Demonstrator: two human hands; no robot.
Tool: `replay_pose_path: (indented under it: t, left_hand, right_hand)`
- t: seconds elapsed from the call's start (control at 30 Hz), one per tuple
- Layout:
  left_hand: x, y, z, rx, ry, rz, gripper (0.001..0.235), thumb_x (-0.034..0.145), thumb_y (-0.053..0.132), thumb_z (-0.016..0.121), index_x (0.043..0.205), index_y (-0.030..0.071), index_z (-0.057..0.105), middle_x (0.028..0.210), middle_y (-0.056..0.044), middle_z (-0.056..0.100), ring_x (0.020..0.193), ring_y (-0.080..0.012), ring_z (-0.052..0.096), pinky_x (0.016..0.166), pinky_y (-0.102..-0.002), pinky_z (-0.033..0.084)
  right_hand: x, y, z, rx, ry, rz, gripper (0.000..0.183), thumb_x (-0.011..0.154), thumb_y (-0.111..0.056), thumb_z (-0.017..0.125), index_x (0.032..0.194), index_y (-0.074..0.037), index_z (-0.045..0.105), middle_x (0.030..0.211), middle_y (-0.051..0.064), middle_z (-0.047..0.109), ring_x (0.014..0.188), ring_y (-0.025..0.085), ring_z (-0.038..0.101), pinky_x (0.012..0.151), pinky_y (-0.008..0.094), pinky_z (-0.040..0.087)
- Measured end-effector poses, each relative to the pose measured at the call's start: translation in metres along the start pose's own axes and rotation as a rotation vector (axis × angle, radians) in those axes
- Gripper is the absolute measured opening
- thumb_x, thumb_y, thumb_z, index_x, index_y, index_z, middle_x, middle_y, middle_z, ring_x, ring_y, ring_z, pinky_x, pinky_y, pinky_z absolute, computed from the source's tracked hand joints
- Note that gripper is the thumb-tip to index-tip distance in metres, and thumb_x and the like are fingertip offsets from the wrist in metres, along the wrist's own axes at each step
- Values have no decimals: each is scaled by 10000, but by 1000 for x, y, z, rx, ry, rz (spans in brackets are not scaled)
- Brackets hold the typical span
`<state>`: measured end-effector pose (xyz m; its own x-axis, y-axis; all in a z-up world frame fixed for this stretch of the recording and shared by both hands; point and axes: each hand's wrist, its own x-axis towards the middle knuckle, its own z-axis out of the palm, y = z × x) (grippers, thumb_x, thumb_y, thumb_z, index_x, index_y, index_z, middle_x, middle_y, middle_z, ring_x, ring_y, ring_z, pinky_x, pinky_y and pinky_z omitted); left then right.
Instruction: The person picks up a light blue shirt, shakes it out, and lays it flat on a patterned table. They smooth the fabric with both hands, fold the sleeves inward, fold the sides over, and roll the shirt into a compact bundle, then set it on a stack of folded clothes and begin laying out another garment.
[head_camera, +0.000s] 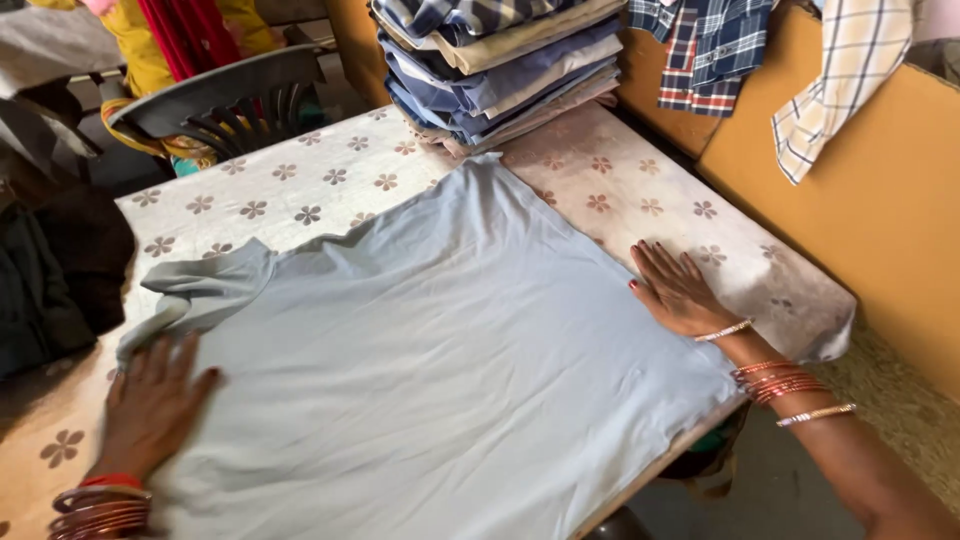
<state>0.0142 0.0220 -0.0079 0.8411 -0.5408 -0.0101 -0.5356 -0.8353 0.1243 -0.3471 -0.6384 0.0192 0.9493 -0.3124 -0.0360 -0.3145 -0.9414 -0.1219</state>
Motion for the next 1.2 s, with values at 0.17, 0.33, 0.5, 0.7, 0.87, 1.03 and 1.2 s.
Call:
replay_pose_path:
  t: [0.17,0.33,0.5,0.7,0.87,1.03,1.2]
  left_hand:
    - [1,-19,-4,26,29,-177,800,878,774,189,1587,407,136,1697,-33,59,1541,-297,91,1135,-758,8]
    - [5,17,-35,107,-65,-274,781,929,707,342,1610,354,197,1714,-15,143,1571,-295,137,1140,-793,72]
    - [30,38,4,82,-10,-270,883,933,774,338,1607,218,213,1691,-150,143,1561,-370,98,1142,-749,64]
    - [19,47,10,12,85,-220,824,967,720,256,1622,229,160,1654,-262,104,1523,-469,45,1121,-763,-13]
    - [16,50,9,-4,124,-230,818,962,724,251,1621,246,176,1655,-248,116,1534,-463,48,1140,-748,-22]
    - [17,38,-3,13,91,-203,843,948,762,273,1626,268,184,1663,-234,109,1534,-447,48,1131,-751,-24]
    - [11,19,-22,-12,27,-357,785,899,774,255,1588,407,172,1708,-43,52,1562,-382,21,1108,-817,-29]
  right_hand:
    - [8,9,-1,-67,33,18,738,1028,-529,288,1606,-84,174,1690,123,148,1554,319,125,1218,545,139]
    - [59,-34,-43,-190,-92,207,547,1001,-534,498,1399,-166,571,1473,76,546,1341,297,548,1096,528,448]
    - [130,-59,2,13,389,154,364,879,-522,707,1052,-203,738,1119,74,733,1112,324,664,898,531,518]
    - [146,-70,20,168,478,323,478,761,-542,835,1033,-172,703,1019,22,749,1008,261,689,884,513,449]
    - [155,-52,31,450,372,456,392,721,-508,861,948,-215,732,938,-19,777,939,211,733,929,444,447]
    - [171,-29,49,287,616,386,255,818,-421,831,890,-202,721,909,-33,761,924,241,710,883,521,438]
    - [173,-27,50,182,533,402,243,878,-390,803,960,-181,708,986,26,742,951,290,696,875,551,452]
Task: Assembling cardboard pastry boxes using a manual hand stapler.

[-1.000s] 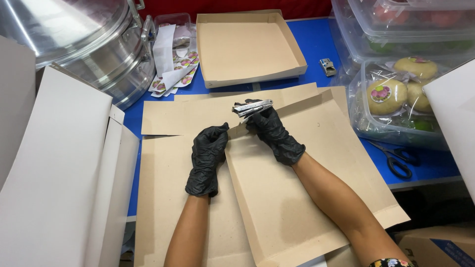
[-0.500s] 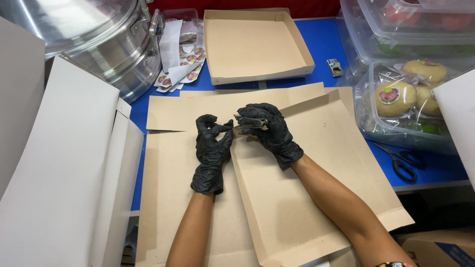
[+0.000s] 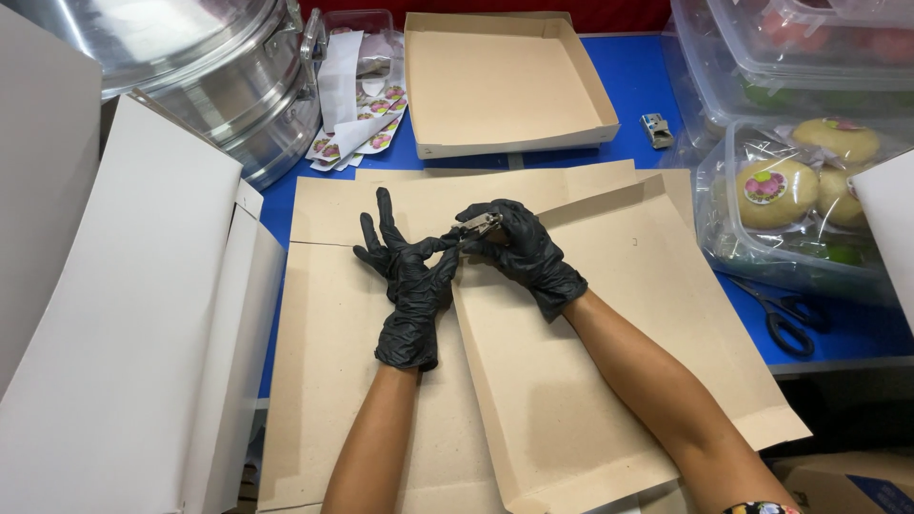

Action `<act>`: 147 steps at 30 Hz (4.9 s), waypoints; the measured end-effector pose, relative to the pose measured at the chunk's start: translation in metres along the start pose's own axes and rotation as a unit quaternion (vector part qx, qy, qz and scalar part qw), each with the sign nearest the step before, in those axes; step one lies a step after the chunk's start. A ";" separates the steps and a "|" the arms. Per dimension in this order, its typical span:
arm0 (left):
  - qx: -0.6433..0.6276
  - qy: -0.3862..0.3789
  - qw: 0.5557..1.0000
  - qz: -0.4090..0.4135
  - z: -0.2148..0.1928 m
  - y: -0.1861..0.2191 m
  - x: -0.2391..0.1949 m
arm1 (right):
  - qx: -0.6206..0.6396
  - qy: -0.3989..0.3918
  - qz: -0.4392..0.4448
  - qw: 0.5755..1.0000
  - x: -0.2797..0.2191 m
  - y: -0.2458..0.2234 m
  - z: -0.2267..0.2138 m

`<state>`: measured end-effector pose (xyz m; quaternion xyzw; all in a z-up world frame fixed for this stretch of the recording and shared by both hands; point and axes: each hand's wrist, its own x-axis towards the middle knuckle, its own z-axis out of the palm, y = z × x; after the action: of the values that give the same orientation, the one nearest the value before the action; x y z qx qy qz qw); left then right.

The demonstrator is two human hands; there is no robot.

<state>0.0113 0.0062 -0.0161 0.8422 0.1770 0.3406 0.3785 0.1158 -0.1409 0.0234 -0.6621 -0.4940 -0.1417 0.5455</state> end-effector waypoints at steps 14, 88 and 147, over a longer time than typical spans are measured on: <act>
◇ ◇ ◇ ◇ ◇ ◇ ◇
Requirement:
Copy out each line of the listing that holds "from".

Response:
- t: seconds elapsed from the call's start (control at 30 Hz), one per tuple
- thumb_x, thumb_y, thumb_z, index_x, index_y, index_z, middle_x, middle_y, middle_z, ring_x, ring_y, ring_z, pinky_x, pinky_y, pinky_z absolute, computed from the source's tracked hand joints
- Note that gripper is the thumb-tip to index-tip distance in metres, and thumb_x and the like are fingertip offsets from the wrist in metres, along the wrist's own axes at each step

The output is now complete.